• [TASK DIRECTIONS] Apart from the pictures, every line below is to be set down exactly.
━━━━━━━━━━━━━━━━━━━━
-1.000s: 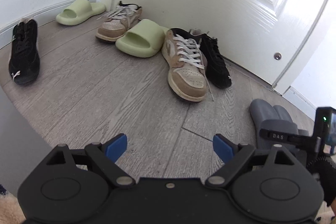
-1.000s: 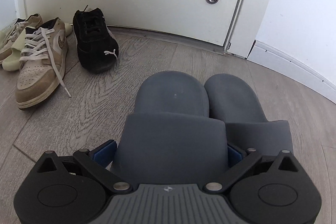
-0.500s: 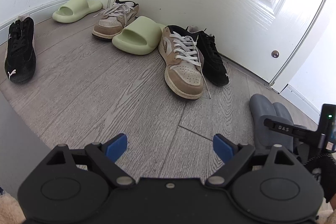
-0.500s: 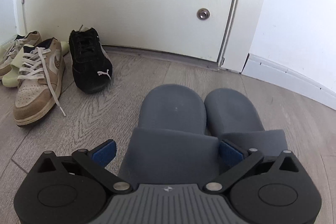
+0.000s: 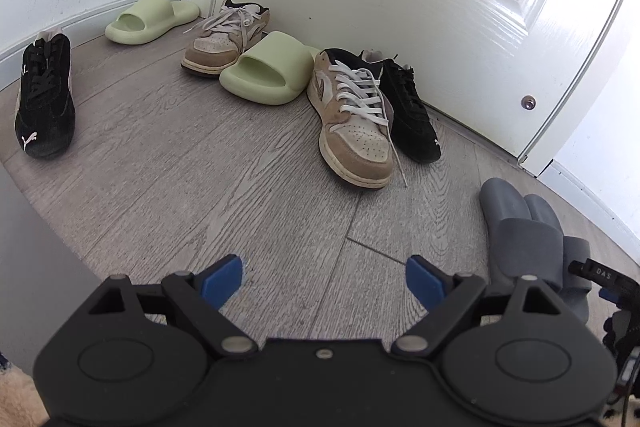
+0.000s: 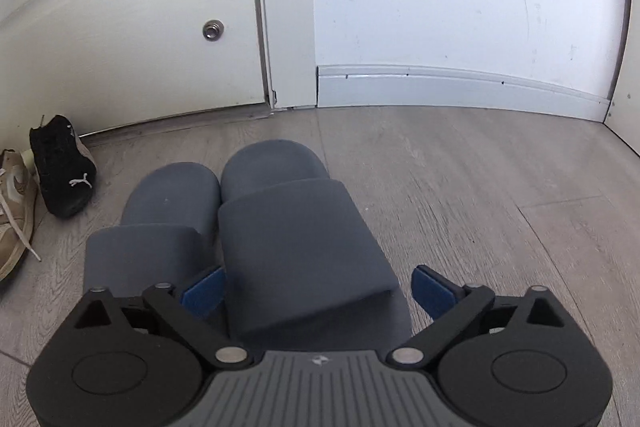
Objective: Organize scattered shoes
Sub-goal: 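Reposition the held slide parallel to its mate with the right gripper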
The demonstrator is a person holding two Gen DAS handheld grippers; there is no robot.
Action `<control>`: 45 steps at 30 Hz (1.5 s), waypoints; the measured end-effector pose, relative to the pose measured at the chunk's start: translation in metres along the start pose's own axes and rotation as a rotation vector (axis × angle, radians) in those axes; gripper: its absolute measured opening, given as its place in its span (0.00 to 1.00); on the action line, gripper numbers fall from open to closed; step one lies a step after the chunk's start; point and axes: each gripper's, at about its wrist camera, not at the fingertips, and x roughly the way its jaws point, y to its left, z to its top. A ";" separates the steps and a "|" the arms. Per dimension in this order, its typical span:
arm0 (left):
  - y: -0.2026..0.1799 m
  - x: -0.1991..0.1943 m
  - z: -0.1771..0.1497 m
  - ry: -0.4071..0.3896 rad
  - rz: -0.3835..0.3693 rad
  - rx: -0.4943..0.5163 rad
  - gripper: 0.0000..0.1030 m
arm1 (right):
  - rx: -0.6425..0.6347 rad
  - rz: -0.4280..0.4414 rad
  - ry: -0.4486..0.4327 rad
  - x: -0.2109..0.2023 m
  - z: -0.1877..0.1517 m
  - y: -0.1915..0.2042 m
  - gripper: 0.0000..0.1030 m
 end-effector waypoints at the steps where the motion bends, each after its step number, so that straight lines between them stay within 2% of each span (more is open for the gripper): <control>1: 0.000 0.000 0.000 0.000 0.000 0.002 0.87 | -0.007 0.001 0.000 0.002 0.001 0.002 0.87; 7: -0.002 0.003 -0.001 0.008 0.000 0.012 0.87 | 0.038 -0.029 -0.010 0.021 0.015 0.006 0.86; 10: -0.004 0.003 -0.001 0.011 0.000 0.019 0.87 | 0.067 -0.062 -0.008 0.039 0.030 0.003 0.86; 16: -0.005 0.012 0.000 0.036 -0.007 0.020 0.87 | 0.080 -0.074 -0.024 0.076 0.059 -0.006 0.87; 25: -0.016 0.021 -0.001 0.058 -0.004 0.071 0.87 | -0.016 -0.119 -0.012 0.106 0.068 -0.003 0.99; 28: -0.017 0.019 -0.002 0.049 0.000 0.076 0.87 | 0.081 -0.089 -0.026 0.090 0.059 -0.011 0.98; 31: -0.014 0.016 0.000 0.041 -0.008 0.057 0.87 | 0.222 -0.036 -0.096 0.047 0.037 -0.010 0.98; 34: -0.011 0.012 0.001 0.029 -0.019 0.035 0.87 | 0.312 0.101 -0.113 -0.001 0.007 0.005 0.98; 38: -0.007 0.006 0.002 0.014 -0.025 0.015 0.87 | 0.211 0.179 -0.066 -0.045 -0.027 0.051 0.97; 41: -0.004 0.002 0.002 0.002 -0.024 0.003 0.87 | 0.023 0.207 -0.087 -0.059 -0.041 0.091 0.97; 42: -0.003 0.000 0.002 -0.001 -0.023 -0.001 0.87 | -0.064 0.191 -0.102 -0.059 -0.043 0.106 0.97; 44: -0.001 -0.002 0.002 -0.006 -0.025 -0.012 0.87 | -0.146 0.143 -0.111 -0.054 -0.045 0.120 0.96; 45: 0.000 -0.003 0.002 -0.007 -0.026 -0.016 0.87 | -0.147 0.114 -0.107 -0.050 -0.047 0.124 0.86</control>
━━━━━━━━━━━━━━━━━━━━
• [SOLUTION TO THE PROBLEM]
-1.000s: 
-1.000s: 
-0.500s: 
-0.500s: 
+0.000s: 
+0.000s: 
Objective: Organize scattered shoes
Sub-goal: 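Reposition the held slide parallel to its mate with the right gripper
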The demonstrator is a person holding two Gen DAS handheld grippers; there is no robot.
Action `<control>`: 45 steps at 30 Hz (1.5 s), waypoints; the measured end-effector pose, relative to the pose measured at the chunk's start: translation in metres along the start pose's own axes and rotation as a rotation vector (axis × angle, radians) in those axes; gripper: its absolute measured opening, given as its place in its span (0.00 to 1.00); on the action line, gripper numbers fall from open to closed; step one lies a step after the chunk's start; point and axes: each gripper's, at about its wrist camera, not at the fingertips, and x roughly the way its jaws point, y to its left, z to its top. A ";" separates the steps and a "|" the arms. Per dimension in this order, its typical span:
arm0 (left):
  - y: -0.2026..0.1799 m
  - x: -0.1991..0.1943 m
  - z: -0.1771..0.1497 m
  - ry: -0.4071..0.3896 rad
  - rz: -0.3835..0.3693 rad
  - rx: -0.4943..0.5163 rad
  - gripper: 0.0000..0.1030 m
arm1 (right):
  - rx: -0.6425..0.6347 rad
  - rz: -0.4280..0.4414 rad
  - ry: -0.4486..0.4327 rad
  - x: -0.2109..0.2023 m
  - z: -0.1877..0.1517 m
  - y: -0.1915..0.2042 m
  - gripper: 0.0000..0.1030 m
 end-effector waypoints at the steps where the motion bends, each after its step number, so that straight lines between them stay within 2% of each span (more is open for the gripper): <control>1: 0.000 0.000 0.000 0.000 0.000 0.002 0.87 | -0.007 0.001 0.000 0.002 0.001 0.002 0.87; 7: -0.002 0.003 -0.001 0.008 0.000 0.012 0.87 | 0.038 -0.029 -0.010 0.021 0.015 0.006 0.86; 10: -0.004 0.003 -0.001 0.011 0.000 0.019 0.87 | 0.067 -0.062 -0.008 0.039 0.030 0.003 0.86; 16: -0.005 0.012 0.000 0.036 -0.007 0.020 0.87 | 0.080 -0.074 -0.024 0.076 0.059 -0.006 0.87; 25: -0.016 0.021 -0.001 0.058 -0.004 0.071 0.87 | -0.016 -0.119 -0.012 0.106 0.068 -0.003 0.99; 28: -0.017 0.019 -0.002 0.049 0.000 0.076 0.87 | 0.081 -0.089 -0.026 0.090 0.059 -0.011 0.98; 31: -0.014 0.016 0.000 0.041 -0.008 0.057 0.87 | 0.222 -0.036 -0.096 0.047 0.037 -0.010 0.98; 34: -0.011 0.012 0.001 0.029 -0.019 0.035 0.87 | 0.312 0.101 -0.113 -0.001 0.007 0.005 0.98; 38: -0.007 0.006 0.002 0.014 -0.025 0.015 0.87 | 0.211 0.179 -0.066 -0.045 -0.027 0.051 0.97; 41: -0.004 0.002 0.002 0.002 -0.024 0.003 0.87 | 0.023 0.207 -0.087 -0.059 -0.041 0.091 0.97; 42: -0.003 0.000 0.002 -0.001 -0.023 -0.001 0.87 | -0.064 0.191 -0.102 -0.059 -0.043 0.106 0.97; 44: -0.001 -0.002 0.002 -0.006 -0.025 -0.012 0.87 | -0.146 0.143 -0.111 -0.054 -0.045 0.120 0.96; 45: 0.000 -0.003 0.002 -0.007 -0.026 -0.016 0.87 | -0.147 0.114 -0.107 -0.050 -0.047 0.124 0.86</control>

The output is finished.